== ASSIGNED TASK ==
Extract exactly those lines that lie between the start of the material and the line with "For the benchmark, mark the orange", including both boundary lines and no others.

Start of TASK INPUT

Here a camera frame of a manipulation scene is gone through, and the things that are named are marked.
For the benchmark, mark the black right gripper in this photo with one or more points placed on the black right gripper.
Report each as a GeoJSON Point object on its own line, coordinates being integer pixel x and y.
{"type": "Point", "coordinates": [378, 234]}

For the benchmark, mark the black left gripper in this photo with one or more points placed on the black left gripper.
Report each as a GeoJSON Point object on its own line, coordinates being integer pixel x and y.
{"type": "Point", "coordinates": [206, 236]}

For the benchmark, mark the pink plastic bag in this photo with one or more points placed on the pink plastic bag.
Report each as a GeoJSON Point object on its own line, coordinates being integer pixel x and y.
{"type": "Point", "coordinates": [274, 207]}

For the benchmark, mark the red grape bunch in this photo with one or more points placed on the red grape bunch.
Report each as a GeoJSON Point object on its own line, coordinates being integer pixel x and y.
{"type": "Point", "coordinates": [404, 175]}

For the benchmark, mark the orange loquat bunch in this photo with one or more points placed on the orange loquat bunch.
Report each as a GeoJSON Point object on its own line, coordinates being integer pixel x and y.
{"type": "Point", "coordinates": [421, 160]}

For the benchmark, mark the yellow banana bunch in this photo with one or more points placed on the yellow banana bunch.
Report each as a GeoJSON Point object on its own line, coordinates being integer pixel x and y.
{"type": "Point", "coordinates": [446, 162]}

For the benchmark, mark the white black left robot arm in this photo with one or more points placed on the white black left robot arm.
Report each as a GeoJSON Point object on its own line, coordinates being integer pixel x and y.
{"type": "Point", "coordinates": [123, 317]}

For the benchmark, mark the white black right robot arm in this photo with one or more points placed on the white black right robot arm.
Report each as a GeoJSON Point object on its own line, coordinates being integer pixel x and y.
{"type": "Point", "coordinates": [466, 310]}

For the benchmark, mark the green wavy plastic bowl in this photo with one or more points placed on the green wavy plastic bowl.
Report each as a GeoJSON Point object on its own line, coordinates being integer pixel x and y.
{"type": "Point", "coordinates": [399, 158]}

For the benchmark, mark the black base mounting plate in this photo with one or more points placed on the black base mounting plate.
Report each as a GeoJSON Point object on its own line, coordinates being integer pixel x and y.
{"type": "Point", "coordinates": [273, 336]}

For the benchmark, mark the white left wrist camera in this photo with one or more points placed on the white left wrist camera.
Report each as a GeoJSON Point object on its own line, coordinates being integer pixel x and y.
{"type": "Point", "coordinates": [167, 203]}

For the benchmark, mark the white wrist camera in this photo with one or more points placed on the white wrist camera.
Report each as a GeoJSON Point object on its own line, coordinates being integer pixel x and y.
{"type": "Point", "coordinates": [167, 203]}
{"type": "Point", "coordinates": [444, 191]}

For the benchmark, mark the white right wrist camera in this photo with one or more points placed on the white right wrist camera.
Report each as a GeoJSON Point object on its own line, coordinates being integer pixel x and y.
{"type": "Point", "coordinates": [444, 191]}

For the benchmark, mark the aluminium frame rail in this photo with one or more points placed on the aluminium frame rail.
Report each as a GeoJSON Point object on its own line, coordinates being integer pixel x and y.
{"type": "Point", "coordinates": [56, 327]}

End of TASK INPUT

== EXPECTED ANSWER ==
Here a camera frame of a manipulation scene is gone through, and the things that are named are marked.
For the benchmark, mark the black right gripper in this photo with one or more points placed on the black right gripper.
Report each as a GeoJSON Point object on its own line, coordinates being integer pixel x and y.
{"type": "Point", "coordinates": [378, 234]}

For the benchmark, mark the black left gripper in this photo with one or more points placed on the black left gripper.
Report each as a GeoJSON Point object on its own line, coordinates being integer pixel x and y.
{"type": "Point", "coordinates": [206, 236]}

For the benchmark, mark the pink plastic bag in this photo with one or more points placed on the pink plastic bag.
Report each as a GeoJSON Point object on its own line, coordinates being integer pixel x and y.
{"type": "Point", "coordinates": [274, 207]}

For the benchmark, mark the red grape bunch in this photo with one or more points placed on the red grape bunch.
Report each as a GeoJSON Point object on its own line, coordinates being integer pixel x and y.
{"type": "Point", "coordinates": [404, 175]}

For the benchmark, mark the orange loquat bunch in this photo with one or more points placed on the orange loquat bunch.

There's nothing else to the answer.